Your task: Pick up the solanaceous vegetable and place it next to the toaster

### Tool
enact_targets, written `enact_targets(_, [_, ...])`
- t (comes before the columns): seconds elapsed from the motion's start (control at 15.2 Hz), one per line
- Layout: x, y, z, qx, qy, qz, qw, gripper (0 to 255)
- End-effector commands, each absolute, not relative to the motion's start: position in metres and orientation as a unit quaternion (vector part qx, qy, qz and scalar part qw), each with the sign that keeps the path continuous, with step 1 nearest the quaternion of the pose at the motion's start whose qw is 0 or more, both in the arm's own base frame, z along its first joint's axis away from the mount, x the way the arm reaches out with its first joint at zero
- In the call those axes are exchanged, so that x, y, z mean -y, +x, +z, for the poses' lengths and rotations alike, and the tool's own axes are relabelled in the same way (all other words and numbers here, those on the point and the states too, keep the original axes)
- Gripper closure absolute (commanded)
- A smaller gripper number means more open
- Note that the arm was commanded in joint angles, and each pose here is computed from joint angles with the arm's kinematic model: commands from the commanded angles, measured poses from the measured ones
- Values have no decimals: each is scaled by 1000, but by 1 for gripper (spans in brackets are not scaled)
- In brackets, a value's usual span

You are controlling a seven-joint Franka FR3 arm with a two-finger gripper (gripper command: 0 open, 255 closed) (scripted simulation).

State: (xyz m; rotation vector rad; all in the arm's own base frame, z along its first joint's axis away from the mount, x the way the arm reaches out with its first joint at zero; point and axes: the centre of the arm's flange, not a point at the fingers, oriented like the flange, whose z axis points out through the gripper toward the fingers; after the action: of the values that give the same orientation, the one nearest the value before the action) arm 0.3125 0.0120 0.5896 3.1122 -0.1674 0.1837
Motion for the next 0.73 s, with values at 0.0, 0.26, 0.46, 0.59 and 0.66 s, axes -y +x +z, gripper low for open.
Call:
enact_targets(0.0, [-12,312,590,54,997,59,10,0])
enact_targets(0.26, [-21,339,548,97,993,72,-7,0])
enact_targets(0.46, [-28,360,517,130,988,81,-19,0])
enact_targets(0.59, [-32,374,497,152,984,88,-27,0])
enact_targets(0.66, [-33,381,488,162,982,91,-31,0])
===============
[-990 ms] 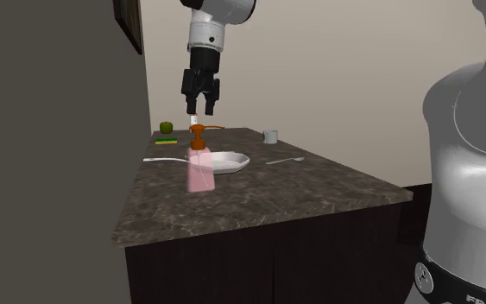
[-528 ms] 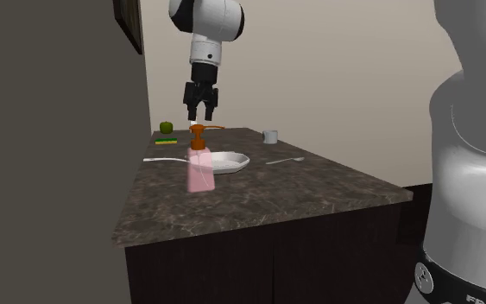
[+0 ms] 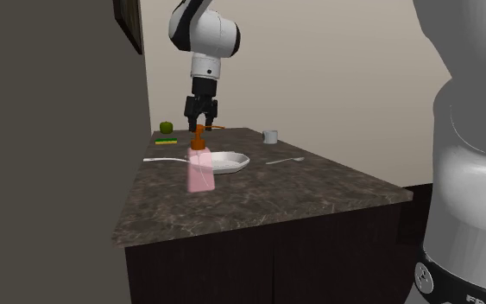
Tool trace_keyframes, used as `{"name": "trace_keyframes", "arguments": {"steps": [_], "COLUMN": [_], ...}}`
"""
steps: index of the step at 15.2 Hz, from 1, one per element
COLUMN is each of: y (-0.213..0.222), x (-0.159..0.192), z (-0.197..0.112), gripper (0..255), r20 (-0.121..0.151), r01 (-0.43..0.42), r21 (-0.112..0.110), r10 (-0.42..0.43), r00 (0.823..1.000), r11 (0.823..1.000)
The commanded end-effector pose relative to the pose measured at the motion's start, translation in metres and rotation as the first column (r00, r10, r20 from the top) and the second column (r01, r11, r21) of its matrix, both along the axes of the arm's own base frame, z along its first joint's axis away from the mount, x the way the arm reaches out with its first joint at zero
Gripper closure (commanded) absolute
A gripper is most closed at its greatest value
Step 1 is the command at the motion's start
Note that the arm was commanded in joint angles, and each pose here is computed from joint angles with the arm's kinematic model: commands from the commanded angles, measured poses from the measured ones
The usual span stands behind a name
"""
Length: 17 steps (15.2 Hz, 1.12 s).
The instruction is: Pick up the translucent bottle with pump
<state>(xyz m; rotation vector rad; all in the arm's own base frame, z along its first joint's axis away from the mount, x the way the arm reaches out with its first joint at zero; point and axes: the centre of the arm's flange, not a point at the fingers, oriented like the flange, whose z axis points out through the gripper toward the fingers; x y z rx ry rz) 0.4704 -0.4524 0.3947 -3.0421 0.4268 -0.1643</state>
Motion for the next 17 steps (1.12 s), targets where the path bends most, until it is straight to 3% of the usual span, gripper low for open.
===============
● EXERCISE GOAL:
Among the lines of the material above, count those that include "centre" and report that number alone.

● RESPONSE BOX:
2